Automatic environmental sound classification (ESC) based on ESC-50 dataset (and ESC-10 subset) built by Karol Piczak and described in the following article:
"Karol J. Piczak. 2015. "ESC: Dataset for Environmental Sound Classification." In Proceedings of the 23rd ACM international conference on Multimedia (MM '15). Association for Computing Machinery, New York, NY, USA, 1015–1018. https://doi.org/10.1145/2733373.2806390".
ESC-50 dataset is available from Dr. Piczak's Github: https://github.com/karoldvl/ESC-50/ The following recent article is a descriptive survey for Environmental sound classification (ESC) detailing datasets, preprocessing techniques, features and classifiers.
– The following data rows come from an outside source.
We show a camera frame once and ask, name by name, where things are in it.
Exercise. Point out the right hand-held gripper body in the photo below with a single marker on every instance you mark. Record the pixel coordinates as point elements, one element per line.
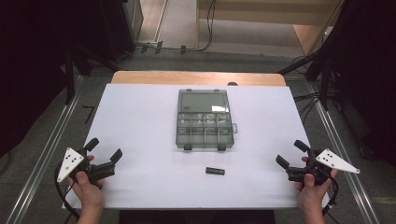
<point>333,160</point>

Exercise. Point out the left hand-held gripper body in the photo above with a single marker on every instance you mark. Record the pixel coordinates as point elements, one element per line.
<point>71,161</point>

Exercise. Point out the small black rectangular part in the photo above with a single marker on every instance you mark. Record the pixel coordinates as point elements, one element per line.
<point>215,170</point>

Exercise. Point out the clear plastic compartment box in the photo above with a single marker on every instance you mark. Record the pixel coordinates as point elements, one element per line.
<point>204,130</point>

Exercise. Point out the person's left hand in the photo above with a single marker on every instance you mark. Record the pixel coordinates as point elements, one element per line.
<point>88,194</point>

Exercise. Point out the person's right hand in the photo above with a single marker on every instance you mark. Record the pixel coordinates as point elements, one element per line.
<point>313,196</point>

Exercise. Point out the white table board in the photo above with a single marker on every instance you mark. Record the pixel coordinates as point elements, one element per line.
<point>140,130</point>

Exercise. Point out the black metal stand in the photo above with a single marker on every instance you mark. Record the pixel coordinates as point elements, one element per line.
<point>323,74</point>
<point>70,77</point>

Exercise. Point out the black curtain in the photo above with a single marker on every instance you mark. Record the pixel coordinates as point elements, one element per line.
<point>28,62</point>
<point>367,77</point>

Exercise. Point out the dark cloth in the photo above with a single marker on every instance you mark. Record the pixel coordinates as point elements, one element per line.
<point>196,217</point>

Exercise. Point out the black cabinet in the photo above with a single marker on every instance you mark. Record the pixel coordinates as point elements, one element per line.
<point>121,28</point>

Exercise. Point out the wooden platform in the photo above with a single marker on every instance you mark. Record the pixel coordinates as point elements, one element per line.
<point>264,12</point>

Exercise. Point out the metal floor rail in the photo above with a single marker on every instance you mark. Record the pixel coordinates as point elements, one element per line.
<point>40,168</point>
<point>342,149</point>

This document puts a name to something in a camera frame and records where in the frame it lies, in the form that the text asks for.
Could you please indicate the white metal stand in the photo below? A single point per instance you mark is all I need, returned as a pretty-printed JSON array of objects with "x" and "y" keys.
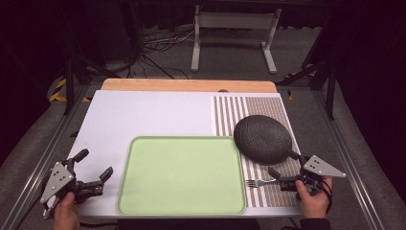
[{"x": 236, "y": 20}]

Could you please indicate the silver metal fork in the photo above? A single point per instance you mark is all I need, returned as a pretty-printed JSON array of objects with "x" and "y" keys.
[{"x": 258, "y": 183}]

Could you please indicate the dark grey textured oval plate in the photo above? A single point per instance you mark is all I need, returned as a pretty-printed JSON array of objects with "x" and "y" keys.
[{"x": 261, "y": 139}]

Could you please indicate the person's right hand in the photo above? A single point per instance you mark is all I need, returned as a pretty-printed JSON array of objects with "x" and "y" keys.
[{"x": 314, "y": 204}]

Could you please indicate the light green tray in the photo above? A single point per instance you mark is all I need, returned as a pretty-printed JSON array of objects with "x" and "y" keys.
[{"x": 182, "y": 175}]

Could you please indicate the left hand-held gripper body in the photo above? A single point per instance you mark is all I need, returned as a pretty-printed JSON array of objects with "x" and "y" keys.
[{"x": 57, "y": 180}]

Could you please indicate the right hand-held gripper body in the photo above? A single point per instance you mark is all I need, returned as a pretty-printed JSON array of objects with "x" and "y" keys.
[{"x": 320, "y": 167}]

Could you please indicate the wooden board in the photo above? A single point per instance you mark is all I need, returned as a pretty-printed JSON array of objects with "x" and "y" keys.
[{"x": 188, "y": 85}]

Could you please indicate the person's left hand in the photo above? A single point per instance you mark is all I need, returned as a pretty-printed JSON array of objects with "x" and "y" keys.
[{"x": 66, "y": 212}]

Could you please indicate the black tripod stand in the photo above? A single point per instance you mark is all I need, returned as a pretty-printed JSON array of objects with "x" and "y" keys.
[
  {"x": 324, "y": 73},
  {"x": 72, "y": 73}
]

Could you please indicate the aluminium rail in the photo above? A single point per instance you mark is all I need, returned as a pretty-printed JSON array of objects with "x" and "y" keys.
[
  {"x": 344, "y": 150},
  {"x": 41, "y": 159}
]

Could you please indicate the yellow black floor tape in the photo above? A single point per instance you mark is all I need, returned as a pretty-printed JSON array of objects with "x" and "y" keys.
[{"x": 59, "y": 92}]

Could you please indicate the striped brown white placemat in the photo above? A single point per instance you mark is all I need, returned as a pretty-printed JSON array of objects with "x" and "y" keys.
[{"x": 230, "y": 111}]

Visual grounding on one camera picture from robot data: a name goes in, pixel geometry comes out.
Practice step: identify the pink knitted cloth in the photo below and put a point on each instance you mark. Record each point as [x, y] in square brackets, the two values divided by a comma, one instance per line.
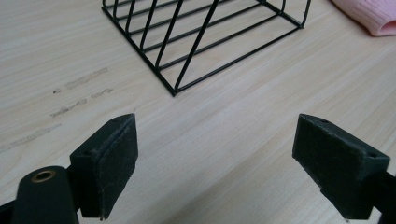
[370, 14]

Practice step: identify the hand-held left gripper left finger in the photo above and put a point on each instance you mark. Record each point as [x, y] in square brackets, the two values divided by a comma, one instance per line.
[106, 168]

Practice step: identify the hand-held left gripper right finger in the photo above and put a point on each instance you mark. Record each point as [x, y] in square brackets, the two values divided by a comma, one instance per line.
[337, 165]
And their accuracy.
Anam Bansal, Naresh Kumar Garg, "Environmental Sound Classification: A descriptive review of the literature, Intelligent Systems with Applications, Volume 16, 2022, 200115, ISSN 2667-3053, https://doi.org/10.1016/j.iswa.2022.200115.
Dr. Piczak maintains a Table with best results in his Github, with authors, publication, method used. We reproduce the top of the Table here, for supervised classification.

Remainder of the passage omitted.